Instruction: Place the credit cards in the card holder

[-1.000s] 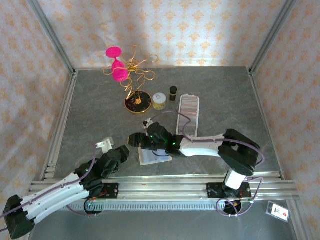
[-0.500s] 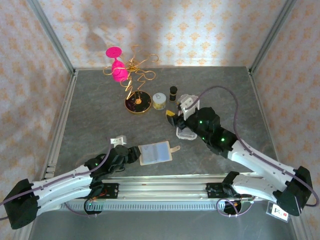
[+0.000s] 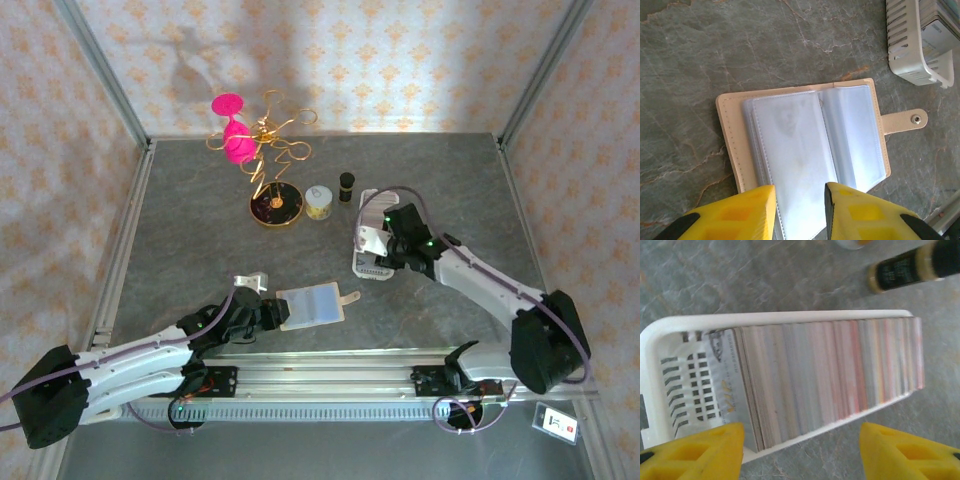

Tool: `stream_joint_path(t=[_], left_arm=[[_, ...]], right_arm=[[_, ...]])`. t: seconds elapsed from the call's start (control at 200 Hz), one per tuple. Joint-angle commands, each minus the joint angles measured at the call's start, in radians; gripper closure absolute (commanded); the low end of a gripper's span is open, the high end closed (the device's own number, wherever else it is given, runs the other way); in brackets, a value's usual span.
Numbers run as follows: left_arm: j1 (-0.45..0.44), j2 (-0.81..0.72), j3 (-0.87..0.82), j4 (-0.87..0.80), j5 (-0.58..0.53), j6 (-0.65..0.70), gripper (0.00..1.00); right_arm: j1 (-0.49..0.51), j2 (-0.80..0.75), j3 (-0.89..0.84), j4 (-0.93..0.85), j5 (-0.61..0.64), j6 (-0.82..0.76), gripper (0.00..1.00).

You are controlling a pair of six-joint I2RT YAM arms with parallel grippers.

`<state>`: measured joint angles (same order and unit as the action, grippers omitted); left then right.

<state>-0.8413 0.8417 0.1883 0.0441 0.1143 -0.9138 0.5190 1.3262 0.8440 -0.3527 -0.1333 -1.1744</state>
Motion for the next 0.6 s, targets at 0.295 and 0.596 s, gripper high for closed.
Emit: stream_joint_path(t=[0.295, 0.596], left_arm=[[0.007, -0.035, 0.01, 0.008, 0.015, 0.012, 0.74], [0.006, -0.046, 0.0, 0.008, 0.015, 0.0, 0.75]], right_arm=[[0.003, 0.134, 0.053, 0.047, -0.048, -0.107, 0.38], [0.024, 0.159, 0.035, 0.052, -0.046, -0.128, 0.34]])
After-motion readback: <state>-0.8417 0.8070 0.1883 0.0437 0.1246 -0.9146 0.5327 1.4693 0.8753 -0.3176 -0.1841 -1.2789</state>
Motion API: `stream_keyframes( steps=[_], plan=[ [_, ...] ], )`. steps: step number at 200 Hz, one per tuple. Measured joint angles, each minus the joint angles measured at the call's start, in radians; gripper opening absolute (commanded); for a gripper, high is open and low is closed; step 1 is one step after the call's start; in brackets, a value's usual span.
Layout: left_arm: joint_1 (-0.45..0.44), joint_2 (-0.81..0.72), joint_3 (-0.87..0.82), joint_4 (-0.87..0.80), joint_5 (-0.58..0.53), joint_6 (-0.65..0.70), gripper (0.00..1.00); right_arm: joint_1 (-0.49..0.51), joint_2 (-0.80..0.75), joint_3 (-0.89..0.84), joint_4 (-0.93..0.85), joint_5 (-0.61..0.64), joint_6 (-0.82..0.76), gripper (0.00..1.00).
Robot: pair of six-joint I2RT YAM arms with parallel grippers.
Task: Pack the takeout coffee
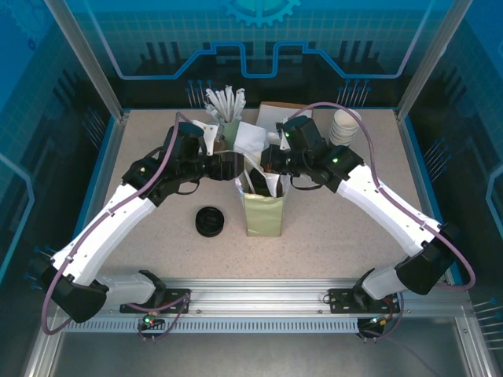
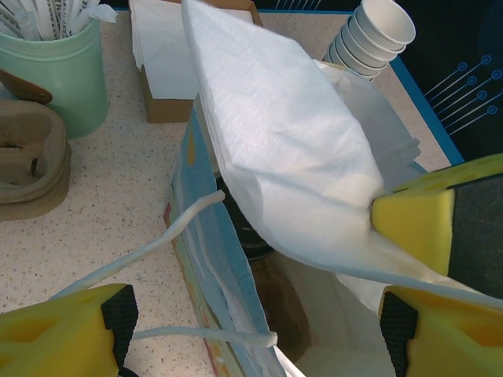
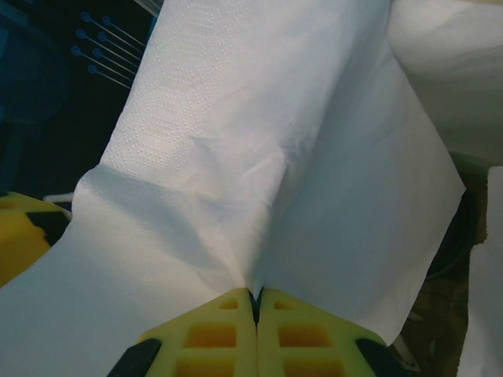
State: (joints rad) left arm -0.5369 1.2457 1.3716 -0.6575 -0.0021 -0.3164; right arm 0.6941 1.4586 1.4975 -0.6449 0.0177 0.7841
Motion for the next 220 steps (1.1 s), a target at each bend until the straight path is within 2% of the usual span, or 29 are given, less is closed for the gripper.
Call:
stream_keyframes(
  steps=[82,157,199,220],
  plan=[
    [0.01,-0.001,-0.008,0.0,0.0,-0.004,0.82,0.06,0.033,-0.011,-0.109,0.156,-0.026,0.0],
    [0.017,-0.009,-0.03,-0.002,0.0,-0.007,0.82,0.091,0.078,-0.011,-0.184,0.244,-0.041,0.0],
    [0.017,-0.016,-0.035,-0.003,0.0,-0.008,0.82,0.106,0.087,-0.01,-0.204,0.282,-0.068,0.03],
    [0.017,-0.016,-0.035,-0.003,0.0,-0.008,0.82,0.113,0.091,0.001,-0.21,0.289,-0.082,0.1]
  ],
)
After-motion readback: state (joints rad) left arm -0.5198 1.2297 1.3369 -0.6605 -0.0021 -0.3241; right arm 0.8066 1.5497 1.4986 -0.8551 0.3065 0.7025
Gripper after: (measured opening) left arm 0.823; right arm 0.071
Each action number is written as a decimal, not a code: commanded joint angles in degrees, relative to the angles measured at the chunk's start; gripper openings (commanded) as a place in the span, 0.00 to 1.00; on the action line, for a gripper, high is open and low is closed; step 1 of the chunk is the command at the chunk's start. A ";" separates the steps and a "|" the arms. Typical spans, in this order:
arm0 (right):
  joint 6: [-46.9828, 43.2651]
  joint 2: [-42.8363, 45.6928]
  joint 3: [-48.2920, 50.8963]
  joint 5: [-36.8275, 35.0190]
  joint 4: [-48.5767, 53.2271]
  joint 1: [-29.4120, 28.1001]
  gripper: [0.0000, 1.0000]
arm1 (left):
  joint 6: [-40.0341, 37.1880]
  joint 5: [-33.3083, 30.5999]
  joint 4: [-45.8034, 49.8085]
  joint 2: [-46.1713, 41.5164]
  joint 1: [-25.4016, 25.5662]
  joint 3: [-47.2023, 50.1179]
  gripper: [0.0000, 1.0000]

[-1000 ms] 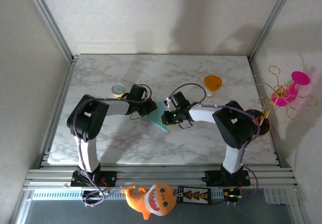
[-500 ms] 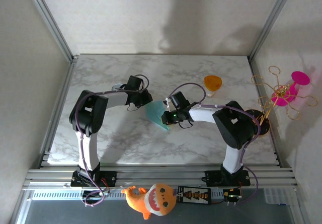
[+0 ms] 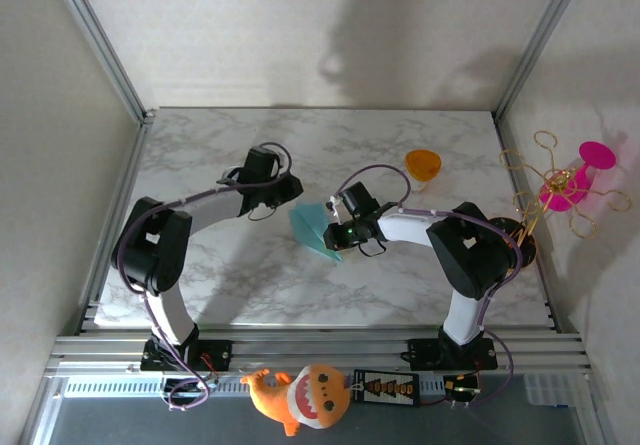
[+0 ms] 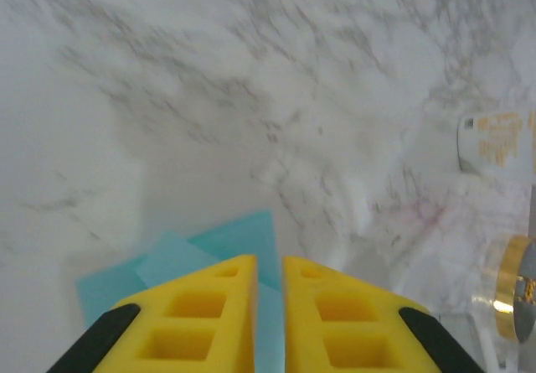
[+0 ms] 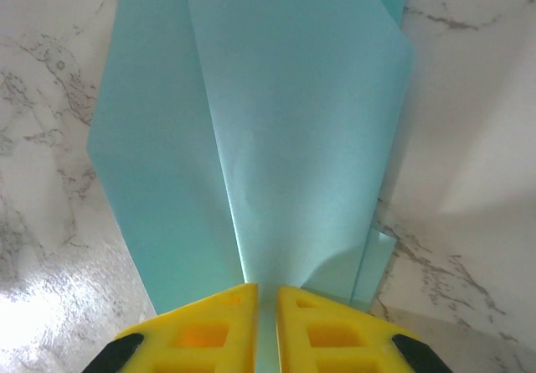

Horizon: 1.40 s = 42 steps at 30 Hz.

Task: Fold a paper plane with a square sheet of paper (pick it up from the middle)
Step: Fourth fold the wing at the center of the table.

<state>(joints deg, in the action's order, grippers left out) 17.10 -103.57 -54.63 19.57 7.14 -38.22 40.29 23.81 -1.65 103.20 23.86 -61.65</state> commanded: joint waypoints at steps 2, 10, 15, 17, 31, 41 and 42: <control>0.16 1.56 0.32 2.64 1.91 0.23 0.16 | 3.42 1.24 -3.12 2.03 2.47 3.11 0.14; 0.79 1.92 -0.21 3.81 1.21 0.42 0.17 | 5.17 2.01 -4.94 6.59 4.09 3.51 0.11; 1.94 1.88 -0.87 4.44 0.94 0.51 0.17 | 5.59 1.36 -5.19 7.84 4.18 3.90 0.10; 3.16 2.09 -1.30 4.90 0.39 0.51 0.17 | 5.67 1.07 -5.03 8.20 4.18 3.99 0.10; 13.40 -2.64 -5.25 2.68 -2.96 -1.20 0.12 | 5.87 -1.07 -3.28 8.92 4.29 4.43 0.09; 13.36 -5.50 -7.04 0.81 -1.02 -1.32 0.10 | 6.96 -3.29 -1.19 8.82 4.36 4.50 0.08; 13.33 -5.65 -6.95 0.51 -0.74 -1.28 0.10 | 7.00 -3.49 -0.96 8.81 4.36 4.43 0.08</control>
<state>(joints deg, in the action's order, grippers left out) 29.69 -108.27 -60.34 21.93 4.60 -39.05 46.65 23.94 -6.22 110.80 27.73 -58.37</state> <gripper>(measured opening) 0.102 0.082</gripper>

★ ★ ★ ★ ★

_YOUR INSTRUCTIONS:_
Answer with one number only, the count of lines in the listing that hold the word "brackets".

_ANSWER SECTION:_
2